It is the dismay of people learning the English language everywhere to discover the fact that they must, in fact, learn two languages: the signed (written) and spoken (verbal). For whatever reason, we have 'to', 'two', and 'too' while writing, but pronounce all the same. There are few other languages for whom spelling bees are as dynamic. Literally embracing this fact to tell of a post-apocalyptic future is Russell Hoban's brilliant 1980 Riddley Walker.
Riddley Walker is set an unknown amount of time in a post-nuclear future of England. Shit hit the fan, and the bombs went off. Enter young Riddley Walker. Son of the group's soothsayer, he faces tragedy early when his father is crushed while excavating a large machine from the mud. But more ominous omens occur, including Riddley being attacked by a pack of dogs. He is forced out of the group and into the wilds. Journeying the ravaged, primitive lands, he runs into all manner of people, trying discover a new place for himself.
It needs to be stated first in this review: Riddley Walker is perhaps the novel which most clearly represents the idea of 'prose'. It is not written in standard English.
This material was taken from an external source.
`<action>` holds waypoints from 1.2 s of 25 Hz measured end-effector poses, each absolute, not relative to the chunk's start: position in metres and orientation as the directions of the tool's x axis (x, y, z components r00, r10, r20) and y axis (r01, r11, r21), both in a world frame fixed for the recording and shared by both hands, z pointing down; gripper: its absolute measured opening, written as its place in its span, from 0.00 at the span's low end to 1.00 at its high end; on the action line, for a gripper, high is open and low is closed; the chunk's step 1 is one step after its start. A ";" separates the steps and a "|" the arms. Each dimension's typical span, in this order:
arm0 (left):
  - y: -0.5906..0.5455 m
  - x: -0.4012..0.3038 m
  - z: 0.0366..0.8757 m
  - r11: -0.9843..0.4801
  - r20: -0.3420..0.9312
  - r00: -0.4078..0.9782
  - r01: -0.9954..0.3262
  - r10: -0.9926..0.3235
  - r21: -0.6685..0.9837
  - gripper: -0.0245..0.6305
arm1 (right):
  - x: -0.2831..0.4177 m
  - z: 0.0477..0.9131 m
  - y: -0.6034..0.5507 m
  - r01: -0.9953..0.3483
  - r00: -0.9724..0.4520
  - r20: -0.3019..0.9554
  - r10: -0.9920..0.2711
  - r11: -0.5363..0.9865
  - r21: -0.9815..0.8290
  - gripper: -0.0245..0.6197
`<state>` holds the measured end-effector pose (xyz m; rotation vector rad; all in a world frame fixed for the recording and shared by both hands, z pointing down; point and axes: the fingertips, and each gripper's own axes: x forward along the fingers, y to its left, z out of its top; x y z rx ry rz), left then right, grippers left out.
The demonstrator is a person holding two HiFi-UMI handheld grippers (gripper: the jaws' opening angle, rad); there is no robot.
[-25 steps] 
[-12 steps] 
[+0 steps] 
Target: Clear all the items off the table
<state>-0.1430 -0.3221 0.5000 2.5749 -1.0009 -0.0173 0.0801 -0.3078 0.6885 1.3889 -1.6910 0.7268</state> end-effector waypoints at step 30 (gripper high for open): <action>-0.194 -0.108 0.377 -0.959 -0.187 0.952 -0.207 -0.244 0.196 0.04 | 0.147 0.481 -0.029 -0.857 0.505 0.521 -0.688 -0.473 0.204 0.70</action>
Instead, it is written in a mix of proper and phonetic English. Add to that the quaint coloquialisms of rural England and it's a thing of beauty.
“Raining agen it wer nex morning. Theres rains and rains. This 1 wer coming down in a way as took the hart and hoap out of you there wer a kynd of brilyants in the grey it wer too hard it wer too else it made you feal like all the tracks in the worl wer out paths nor not a 1 to bring you back. Wel of coarse they are but it dont all ways feal that way. It wer that kynd of morning when peopl wernt jus falling in to what they done naturel they had to work ther selfs in to it. Seamt like a lot of tea got spilt at breakfas nor the talk wernt the userel hummeling and mummeling there wer so.”
Reading Riddley Walker requires effort. While flow state is possible, it's never absolute. Every page the reader must pause to parse a word or two. It is a Bavarian chocolate tort—the mother of all cakes for people who revel in the phonetics of the English language. If reading a couple hundred pages of that type of prose is not to your liking, I recommend the audiobook as, regardless of style, the story itself is a piece of beauty.
In its bones, Riddley Walker fits a classic definition of science fiction: extrapolation on a potential future humanity. In this case, a post-apocalyptic world. But the novel presents itself more as fantasy. Walker's world is our world, but due to the changes that have occurred his perspective is of a world foreign to us. Naturally there are pieces semiotically connected to our world, but Walker doesn't have our knowledge, our understanding. Large machines are typically just hunks of mysterious metal, no idea what their function used to be. New religions and beliefs have formed. And in a glorious coup de tat, Punch & Judy shows have become shamanistic.
Perhaps the most compelling aspect of Riddley Walker is the manner in which it injects magic back into life. Where science has increasingly revealed the secrets behind the colors of the rainbow, in Walker's world a rainbow is still a thing of numinous meaning. On his travels, Riddley perpetually runs into people trying to read substance and purpose into signs and symbols—things 21st century humans look at with significantly less interest given science has has explained much of it into mundaneity, to deep academia. The old magic is back in Riddley Walker, for all its grizzled beauty.
The primary mode of Riddley Walker is bizarre spiritual journey. Adjacent but not similar, it has echoes of David Lindsay's Voyage to Arcturus, including the exoticism of setting and the relative spirituality of Walker's journey. There are likely people who would also put a coming-of-age label on the novel, and I can't wholly disagree. Those elements exist. But I would argue that the metaphysical, exploratory side of Walker's story takes a bit more of the book's wheel than lessons learned and personal discovery. Walker discovers things, but they are presented as more applicable to spirituality than quotidian life. Walker seems to be trying to understand life and humanity more than himself, which allows the novel to spread its wings even wider.
Riddley Walker is a phenomenal read for people not put off by its unique phonetic stylings. Linguists to characterization, setting to substance, Riddley Walker constantly takes the high road. Where a lot of contemporary post-apocalyptic stories end up in 'cheap plot' land, Hoban guides young Riddley on a spiritual journey that ends on a beautiful note, one both cynical and cheerfully practical. Perhaps the following will step a bit too close to hypberbole for some, but I will say it anyway; the novel should be considered a contribution to culture and humanity in a manner that transcends the time Hoban wrote it, our time, or any time in the future. Yes, this is literature.